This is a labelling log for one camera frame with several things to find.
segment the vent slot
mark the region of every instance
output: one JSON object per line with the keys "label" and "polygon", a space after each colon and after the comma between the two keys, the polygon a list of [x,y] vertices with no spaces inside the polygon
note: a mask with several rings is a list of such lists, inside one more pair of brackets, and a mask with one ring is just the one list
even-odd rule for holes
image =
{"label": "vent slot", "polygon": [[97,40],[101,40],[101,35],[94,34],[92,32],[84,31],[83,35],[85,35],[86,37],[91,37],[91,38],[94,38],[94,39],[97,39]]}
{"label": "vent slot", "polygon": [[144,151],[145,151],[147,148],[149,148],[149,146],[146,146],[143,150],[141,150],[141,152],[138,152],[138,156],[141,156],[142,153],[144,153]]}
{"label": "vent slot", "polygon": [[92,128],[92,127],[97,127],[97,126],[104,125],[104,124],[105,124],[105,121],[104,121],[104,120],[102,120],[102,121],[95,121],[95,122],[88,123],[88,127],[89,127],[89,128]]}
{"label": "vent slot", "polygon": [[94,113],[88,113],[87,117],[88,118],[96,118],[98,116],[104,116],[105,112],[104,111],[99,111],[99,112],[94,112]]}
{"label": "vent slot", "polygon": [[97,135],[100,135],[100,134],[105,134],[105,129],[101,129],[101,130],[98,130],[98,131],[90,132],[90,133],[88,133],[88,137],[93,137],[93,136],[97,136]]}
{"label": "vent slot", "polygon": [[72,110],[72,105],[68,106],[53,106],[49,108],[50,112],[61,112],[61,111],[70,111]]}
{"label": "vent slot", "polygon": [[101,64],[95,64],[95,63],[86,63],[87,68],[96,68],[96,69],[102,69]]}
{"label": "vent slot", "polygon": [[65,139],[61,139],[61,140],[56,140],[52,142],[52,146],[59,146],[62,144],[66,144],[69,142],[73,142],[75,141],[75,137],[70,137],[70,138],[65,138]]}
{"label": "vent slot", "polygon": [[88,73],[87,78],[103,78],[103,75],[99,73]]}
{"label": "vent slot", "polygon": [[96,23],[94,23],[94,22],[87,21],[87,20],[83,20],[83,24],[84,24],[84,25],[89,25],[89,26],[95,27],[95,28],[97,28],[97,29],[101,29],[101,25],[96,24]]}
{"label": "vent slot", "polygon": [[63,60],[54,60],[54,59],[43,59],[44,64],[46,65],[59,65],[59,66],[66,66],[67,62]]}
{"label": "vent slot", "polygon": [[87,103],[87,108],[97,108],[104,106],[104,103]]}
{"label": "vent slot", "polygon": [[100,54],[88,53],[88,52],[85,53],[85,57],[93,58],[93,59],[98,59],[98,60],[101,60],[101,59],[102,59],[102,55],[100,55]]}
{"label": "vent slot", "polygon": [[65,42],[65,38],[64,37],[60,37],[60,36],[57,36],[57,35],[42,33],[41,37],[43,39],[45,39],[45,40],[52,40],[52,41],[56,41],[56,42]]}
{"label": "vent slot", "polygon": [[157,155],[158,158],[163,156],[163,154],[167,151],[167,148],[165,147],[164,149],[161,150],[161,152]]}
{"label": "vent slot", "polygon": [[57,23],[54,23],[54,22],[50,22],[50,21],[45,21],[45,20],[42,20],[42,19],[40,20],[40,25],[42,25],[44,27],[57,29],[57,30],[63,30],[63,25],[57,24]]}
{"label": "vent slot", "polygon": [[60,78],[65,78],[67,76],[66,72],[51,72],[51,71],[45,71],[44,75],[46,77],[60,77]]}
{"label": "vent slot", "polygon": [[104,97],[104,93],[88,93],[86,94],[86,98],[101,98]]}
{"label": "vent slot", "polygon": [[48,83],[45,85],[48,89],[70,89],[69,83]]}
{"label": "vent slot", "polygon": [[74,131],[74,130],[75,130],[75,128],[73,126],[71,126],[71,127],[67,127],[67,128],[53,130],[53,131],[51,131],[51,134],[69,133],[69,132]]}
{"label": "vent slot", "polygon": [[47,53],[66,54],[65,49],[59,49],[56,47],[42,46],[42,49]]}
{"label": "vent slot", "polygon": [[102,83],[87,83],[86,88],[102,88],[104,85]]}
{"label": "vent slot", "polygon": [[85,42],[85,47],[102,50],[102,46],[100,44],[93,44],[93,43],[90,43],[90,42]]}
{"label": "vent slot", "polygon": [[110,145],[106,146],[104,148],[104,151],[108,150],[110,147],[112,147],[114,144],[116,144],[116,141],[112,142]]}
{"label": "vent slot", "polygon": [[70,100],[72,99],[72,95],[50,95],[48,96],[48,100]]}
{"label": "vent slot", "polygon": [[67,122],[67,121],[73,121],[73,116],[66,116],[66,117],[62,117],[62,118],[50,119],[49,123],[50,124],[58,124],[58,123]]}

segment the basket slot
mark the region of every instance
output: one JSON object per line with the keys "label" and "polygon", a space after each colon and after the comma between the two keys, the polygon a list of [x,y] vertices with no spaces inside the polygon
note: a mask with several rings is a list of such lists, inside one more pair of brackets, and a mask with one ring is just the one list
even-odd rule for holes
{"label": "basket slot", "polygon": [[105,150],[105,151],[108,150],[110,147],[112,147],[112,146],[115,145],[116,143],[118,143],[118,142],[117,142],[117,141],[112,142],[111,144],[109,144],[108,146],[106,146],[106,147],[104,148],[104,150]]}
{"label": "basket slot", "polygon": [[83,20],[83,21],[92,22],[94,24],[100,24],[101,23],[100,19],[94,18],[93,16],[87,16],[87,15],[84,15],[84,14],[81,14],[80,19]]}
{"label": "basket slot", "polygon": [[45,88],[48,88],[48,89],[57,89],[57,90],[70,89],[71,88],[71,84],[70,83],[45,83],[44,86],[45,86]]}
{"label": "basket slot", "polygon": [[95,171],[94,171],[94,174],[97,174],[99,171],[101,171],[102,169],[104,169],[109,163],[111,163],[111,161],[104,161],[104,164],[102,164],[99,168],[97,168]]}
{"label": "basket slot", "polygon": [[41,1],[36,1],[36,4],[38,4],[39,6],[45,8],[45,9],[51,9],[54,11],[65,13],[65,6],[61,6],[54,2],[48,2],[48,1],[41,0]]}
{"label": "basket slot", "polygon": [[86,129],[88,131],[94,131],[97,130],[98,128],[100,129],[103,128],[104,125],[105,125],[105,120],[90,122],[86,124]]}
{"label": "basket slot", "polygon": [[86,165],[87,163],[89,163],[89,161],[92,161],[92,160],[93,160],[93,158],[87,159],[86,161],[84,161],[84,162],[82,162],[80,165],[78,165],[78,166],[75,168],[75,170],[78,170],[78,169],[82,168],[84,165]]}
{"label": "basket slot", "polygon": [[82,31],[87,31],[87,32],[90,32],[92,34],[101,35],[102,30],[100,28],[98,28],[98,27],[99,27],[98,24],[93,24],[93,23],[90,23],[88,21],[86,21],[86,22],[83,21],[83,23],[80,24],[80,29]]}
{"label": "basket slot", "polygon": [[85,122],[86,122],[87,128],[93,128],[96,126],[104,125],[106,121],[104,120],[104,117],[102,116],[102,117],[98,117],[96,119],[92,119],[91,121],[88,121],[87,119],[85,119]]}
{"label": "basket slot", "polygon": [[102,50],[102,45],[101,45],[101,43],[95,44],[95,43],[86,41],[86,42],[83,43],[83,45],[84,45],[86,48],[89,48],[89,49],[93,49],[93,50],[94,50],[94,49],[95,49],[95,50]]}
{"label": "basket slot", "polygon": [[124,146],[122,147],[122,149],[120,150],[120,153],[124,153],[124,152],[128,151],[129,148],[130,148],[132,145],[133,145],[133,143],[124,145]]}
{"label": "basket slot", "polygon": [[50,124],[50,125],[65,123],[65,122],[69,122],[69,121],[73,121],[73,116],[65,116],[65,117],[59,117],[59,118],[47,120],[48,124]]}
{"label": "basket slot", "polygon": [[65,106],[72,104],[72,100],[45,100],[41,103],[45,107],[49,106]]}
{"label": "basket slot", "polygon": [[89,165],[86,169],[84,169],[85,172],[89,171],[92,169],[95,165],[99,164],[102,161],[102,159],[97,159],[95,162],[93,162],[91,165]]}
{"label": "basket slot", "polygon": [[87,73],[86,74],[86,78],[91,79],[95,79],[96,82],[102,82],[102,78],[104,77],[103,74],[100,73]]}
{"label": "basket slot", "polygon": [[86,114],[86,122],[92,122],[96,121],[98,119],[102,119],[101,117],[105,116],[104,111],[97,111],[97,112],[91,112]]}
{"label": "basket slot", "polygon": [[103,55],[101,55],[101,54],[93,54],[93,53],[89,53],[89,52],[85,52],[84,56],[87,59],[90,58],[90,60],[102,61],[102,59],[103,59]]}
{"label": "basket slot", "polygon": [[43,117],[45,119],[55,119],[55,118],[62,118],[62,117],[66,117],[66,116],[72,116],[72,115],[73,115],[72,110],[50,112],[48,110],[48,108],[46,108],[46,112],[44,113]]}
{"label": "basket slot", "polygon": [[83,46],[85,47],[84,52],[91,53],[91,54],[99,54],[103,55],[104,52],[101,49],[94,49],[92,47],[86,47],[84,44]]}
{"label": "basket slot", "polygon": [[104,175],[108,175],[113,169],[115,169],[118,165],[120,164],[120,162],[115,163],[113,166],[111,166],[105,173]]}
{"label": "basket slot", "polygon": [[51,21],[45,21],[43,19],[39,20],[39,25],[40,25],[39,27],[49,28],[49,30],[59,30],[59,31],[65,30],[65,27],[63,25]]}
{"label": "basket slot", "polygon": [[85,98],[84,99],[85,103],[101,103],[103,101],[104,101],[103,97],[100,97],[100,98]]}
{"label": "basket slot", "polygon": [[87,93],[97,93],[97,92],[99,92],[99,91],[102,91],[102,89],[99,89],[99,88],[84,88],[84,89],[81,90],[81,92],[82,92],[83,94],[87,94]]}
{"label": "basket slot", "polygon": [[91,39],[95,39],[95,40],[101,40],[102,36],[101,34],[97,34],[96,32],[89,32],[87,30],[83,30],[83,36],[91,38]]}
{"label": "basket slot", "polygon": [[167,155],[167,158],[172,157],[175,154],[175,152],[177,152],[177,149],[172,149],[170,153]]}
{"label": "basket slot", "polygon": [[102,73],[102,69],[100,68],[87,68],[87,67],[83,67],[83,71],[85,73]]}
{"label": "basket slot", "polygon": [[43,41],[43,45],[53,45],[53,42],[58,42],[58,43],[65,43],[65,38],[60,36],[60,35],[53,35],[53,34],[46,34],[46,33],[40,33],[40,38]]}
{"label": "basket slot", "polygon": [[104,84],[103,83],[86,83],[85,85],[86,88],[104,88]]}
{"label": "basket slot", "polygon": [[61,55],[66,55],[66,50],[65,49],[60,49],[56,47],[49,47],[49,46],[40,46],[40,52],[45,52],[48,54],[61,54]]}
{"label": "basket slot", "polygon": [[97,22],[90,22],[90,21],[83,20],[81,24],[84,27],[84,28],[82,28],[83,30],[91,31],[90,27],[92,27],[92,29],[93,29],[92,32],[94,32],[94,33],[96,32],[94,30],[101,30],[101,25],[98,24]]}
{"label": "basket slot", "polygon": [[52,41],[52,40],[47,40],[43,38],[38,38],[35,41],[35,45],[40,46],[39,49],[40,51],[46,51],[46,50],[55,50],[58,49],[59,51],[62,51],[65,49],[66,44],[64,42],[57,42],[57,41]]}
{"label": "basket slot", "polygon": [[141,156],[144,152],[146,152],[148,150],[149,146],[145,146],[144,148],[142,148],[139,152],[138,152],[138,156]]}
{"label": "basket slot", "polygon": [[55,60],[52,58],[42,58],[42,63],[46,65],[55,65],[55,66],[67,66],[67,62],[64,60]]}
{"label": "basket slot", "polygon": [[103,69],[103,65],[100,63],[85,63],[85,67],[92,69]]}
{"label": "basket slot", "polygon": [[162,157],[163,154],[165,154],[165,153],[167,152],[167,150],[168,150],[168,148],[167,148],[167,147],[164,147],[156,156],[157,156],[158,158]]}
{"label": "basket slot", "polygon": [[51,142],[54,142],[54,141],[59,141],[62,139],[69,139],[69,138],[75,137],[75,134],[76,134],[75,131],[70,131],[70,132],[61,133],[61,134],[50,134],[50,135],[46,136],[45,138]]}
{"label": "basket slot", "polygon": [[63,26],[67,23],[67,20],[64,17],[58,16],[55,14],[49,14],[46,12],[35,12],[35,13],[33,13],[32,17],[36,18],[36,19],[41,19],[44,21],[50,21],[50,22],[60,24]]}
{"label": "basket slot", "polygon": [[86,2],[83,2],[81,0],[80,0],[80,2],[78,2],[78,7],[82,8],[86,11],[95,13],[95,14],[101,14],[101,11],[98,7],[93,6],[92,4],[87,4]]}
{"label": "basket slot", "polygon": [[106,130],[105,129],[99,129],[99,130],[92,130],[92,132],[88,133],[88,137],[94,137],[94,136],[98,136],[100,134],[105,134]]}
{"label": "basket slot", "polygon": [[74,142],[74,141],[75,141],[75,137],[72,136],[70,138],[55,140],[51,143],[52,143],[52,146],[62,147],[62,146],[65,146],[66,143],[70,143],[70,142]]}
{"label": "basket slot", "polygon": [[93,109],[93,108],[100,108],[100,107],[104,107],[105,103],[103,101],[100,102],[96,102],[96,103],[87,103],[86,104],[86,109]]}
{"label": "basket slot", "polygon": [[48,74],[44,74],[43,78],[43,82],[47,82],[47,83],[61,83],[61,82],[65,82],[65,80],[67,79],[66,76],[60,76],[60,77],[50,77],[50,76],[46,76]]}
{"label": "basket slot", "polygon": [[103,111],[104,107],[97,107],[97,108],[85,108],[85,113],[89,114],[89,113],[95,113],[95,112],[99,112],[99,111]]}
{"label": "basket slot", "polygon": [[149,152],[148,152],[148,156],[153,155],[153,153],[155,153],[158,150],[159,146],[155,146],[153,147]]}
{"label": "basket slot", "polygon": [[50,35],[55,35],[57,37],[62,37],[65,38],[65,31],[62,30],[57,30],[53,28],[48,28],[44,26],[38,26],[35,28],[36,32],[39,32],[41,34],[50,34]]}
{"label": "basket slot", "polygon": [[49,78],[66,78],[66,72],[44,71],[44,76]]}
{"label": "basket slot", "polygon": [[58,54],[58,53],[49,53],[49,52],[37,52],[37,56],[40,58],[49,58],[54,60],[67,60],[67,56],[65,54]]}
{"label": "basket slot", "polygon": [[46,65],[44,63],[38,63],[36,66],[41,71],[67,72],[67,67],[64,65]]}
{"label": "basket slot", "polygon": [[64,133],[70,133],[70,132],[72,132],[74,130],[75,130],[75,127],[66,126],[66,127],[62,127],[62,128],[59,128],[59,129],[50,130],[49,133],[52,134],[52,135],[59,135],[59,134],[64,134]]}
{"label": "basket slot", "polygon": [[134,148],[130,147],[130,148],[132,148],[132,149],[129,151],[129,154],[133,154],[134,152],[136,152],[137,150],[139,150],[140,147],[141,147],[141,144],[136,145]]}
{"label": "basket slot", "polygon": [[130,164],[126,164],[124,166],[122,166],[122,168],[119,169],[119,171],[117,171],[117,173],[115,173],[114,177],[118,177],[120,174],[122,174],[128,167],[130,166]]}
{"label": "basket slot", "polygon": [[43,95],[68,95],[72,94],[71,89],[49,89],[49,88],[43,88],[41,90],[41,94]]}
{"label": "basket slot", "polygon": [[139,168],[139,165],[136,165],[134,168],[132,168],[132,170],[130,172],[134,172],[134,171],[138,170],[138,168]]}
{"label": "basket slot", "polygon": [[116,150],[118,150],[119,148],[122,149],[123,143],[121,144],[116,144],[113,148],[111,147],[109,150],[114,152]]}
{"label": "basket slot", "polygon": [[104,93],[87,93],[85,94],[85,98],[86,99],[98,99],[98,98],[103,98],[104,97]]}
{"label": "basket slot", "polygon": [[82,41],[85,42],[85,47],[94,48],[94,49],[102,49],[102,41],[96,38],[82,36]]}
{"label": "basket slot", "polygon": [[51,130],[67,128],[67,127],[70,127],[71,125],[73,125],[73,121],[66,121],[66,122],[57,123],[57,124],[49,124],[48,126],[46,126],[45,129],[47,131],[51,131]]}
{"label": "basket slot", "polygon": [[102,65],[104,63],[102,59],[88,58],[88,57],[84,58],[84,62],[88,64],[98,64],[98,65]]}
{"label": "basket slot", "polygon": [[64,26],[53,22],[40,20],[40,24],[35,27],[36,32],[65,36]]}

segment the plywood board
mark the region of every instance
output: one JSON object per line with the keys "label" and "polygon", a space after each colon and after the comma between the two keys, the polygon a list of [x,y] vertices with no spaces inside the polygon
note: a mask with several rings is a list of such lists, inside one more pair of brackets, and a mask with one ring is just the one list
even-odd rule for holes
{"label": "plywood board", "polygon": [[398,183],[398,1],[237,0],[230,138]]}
***
## [INSTRUCTIONS FOR THE TASK]
Return every line of the listing above that contains "plywood".

## [WRITTEN SOLUTION]
segment the plywood board
{"label": "plywood board", "polygon": [[398,183],[398,1],[237,0],[230,138]]}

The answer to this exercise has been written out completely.